### WHAT TO DO
The expected answer is every line from the material below that has the word "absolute".

### RECORDED INFORMATION
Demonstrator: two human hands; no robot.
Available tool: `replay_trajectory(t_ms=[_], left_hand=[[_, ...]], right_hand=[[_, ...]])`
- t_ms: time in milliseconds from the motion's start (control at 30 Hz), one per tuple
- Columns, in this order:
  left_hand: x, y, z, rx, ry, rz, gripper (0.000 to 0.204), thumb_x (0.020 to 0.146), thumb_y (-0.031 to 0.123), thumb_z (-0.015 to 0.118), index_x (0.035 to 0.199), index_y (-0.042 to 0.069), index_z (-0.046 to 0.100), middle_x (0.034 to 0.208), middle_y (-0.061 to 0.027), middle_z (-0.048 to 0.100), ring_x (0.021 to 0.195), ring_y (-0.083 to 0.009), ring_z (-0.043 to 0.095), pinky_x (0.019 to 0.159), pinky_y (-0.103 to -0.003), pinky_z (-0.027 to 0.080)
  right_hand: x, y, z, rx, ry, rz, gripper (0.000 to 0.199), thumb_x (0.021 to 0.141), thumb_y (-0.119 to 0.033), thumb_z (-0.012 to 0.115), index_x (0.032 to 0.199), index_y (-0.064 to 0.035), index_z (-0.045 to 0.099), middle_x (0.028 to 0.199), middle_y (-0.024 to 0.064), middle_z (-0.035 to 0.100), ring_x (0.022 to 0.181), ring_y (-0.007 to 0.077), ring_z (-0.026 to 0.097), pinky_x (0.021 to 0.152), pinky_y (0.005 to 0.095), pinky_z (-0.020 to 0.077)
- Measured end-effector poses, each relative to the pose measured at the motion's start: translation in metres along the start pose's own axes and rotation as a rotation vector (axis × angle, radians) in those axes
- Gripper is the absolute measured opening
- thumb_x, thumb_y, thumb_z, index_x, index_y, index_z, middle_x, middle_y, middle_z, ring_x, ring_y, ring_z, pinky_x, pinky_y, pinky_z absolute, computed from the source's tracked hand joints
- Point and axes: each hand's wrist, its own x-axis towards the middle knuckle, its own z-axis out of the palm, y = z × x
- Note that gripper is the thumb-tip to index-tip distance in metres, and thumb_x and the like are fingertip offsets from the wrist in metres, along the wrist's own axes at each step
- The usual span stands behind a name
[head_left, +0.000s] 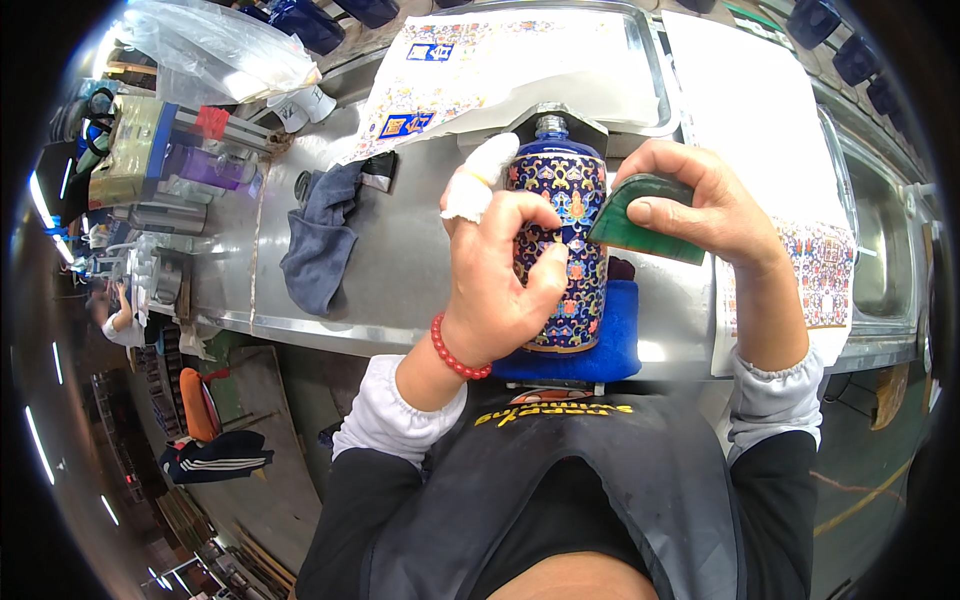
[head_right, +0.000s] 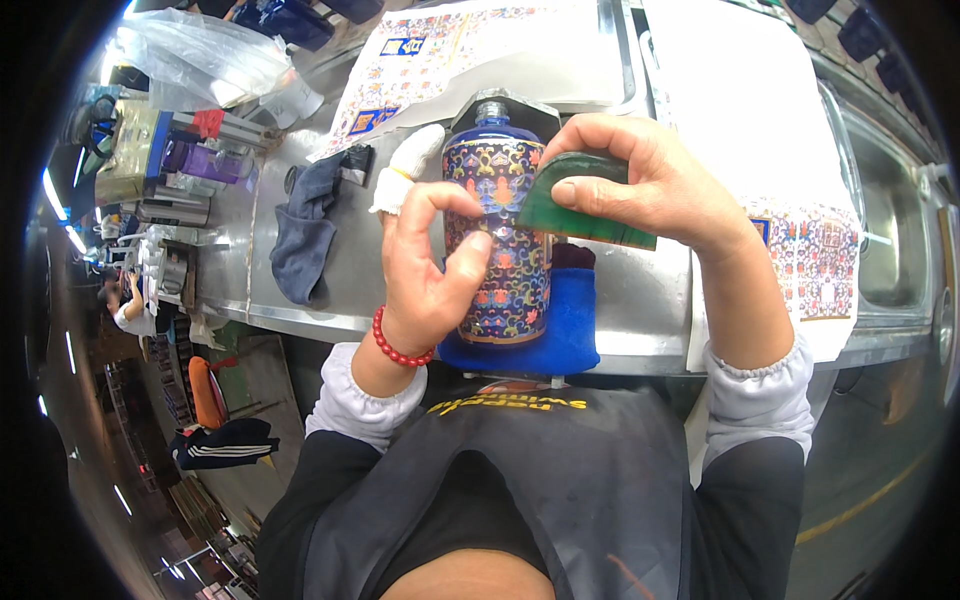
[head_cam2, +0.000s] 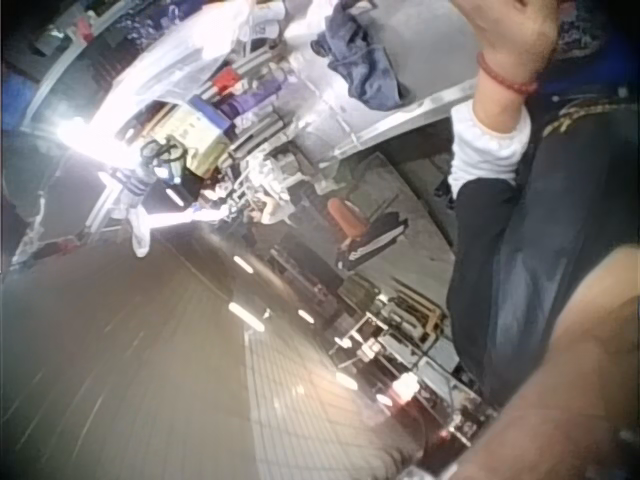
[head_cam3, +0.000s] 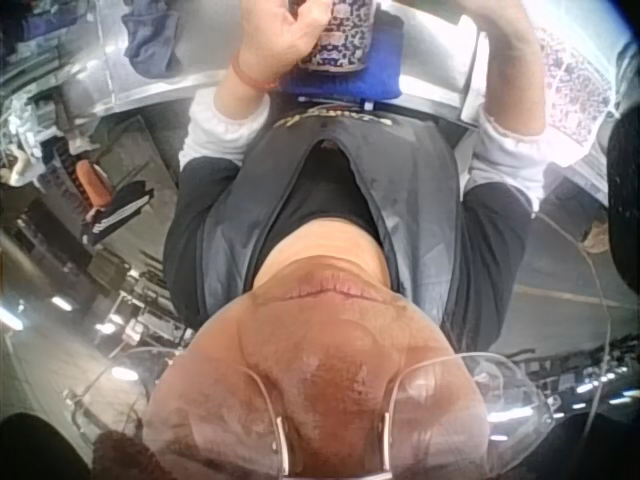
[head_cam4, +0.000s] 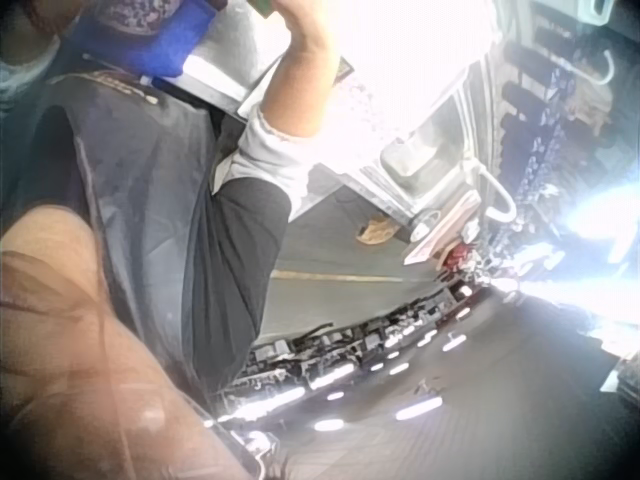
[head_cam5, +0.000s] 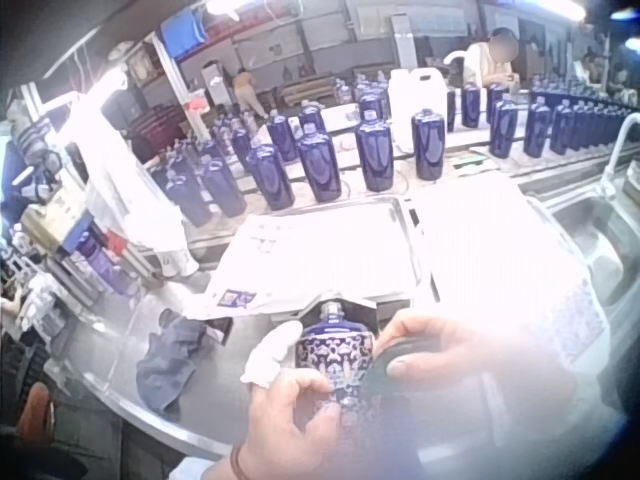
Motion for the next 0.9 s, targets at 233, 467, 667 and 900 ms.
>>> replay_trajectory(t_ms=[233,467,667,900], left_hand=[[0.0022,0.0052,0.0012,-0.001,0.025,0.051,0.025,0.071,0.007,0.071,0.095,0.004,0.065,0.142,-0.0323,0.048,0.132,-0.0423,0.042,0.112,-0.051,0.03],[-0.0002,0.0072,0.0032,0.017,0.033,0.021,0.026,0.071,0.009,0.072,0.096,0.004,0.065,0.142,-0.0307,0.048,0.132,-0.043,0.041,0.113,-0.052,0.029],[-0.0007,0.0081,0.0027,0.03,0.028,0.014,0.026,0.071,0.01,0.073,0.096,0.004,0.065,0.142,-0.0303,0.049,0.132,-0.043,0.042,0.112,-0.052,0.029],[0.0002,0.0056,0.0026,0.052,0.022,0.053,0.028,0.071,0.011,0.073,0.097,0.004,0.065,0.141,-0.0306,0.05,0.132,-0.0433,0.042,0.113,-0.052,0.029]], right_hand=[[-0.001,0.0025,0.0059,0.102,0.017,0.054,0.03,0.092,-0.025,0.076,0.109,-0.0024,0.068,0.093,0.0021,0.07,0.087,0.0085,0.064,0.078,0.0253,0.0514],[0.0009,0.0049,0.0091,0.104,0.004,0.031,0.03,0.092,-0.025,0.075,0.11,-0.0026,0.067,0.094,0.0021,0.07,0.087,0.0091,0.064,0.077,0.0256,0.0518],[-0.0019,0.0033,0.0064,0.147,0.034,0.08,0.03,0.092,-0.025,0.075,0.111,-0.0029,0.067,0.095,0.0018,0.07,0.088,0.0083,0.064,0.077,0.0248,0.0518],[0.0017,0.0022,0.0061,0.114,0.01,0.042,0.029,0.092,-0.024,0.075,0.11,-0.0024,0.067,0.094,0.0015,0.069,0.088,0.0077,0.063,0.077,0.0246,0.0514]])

### THE ANSWER
- Gripper is the absolute measured opening
- thumb_x, thumb_y, thumb_z, index_x, index_y, index_z, middle_x, middle_y, middle_z, ring_x, ring_y, ring_z, pinky_x, pinky_y, pinky_z absolute, computed from the source's tracked hand joints

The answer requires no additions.